TL;DR Code is eating the world the same way writing ate the world. We don't all have to be expert writers - of language or code - but we should all be literate in both.

Jett Atwood's "Please Don't Learn to Code" post shocked me a bit, because I agree with almost everything else he posts. I agree with much of it, but the "everyone should learn programming" meme is not the straw man he criticizes, it's a young nebulous movement. E.g., the Mozilla Webmakers initiative is just a series of blog posts and some communication channels organized on a wiki page. So Jeff's input could and should be formative somewhere like the next Webmakers community call.

Writing ate the worldWriting Technology - art from Civilization 5, according to Sid Meier

My MDN colleague and technical, sci-fi, and beer menu adviser Les makes a good "Please Do Learn To Code" counter-argument. I want to elaborate on his analogy to writing:

Consider writing: there's a lot to learn and it used to be a thing done only by a few scribes. But, people today get a lot of mileage out of just sticky notes and email. Sure, improving your grammar and learning how to structure an essay can help in many, many ways. But, you don't need to be a professional writer to be a professional who uses written language.

Consider the state of the world at the time writing was invented/discovered. In Civilization 5 (which is my definitive guide to history), Writing can be preceded by Pottery, Sailing, Trapping, Archery, Horseback Riding, The Wheel, Masonry, and Metal Casting. In a world of subsistence-level agricultural society, writing was a luxury knowledge skill.

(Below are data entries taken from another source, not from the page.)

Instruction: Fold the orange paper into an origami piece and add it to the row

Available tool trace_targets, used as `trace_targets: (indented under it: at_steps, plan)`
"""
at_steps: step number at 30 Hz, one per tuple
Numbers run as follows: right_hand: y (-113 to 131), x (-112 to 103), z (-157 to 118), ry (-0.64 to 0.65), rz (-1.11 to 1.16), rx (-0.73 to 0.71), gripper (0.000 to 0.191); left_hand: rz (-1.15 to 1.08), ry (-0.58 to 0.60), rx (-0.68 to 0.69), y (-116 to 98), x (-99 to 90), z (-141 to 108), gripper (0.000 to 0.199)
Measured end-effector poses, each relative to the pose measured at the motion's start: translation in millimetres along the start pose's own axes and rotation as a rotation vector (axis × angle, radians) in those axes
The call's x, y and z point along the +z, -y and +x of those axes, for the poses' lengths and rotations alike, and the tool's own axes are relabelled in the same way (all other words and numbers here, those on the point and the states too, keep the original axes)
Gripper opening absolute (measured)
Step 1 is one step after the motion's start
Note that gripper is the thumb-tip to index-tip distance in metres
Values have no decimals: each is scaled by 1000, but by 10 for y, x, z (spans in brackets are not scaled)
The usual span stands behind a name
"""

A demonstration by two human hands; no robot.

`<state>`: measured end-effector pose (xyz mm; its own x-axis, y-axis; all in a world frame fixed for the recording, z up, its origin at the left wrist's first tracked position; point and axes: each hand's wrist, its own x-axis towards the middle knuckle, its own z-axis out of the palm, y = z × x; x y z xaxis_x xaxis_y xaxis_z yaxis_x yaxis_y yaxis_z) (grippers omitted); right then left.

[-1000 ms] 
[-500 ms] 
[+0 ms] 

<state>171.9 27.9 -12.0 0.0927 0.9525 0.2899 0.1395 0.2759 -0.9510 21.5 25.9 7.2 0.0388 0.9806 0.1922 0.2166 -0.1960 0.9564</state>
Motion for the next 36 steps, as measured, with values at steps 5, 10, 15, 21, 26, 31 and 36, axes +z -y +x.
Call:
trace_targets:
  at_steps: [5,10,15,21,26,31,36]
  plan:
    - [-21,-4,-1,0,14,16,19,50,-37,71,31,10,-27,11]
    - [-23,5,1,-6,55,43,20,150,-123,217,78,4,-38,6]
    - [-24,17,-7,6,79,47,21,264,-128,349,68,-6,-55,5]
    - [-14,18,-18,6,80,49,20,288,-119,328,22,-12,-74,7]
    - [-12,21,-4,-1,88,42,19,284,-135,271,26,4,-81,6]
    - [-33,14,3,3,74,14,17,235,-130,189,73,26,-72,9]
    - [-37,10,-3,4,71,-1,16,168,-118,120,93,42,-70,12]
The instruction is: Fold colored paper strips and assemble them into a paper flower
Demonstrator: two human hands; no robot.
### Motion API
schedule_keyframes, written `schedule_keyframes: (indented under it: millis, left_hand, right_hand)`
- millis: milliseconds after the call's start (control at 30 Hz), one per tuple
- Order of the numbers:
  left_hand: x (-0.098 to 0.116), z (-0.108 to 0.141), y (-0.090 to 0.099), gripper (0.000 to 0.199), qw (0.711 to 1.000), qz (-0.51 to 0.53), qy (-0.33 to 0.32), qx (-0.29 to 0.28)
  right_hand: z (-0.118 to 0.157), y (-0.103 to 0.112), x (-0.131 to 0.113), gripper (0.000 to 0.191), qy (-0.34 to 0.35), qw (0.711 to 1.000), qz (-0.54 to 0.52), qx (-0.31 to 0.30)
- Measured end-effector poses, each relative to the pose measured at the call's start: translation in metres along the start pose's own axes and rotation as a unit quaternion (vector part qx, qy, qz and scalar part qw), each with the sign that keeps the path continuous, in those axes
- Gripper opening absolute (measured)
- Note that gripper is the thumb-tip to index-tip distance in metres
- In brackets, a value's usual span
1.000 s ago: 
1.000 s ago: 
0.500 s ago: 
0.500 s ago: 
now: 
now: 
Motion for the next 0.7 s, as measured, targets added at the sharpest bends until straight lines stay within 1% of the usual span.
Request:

Maybe there's an ancient "Writing Horror: archiving and human factors" scroll telling potters, sailors, and animal trappers "Please Don't Learn to Write" - suggesting that the general populace only needs to memorize the laws of the land and sign their own name to it.

In Civ 5 - Writing enables Philosophy, which combines with Trapping to enable Civil Service, and also combines with Calendar to enable Theology, which combines with Civil Service to enable Education. Education combines with Compass to enable Astronomy & Navigation, and with Chivalry to enable Acoustics, Banking, Economics. These disciplines combine together in Scientific Theory which enables the Industrial and Modern Eras of advancement - Electricity, Telegraph, Radio, Electronics, Mass Media, Computers, Robotics, Particle Physics, Nanotechnology.

Yes, this is a simplified and gamified perspective, but the truth is, while writing is only of ultimate importance "... in the right context, for some people." the incorporation of writing into other disciplines has been the foundation of the modern world. Reading and writing are the fundamental knowledge skills for every person in every modern occupation.

Code is eating the world, according to Mark AndreessenComputers - Civ 5 Art

Writing is a technology that allows someone to externalize thoughts into a medium that can be communicated to others who parse, interpret, and process those thoughts. Code is a technology that allows someone to externalize instructions into a medium that can be communicated to computers that parse, interpret, and process those instructions. We call that externalization of code, software.

Marc Andreessen always seems to know what's going down and what's coming up. And back in December he wrote a great WSJ essay on Why Software is Eating the World - a survey of industries all across society that are being consumed by software-driven activity and operations. Code combines with book-selling to enable cloud computing. Code combines with telecom operators to enable world-wide video chat (like we were promised would happen in the 23rd or 24th century). Code combines with aviators and aerospace to launch airstrikes without putting pilots at risk. Code is eating the world, just as writing did before it. These combinations seem obvious and intuitive to those of us who make software, but they are neither obvious nor intuitive to everyone else. Jeff is spot-on when he says everyone should know enough code to know "when code might be an appropriate way to approach a problem you have" but his implication underestimates how many problems can be approached with code - i.e., almost all the problems.

What does a code-literate world look like?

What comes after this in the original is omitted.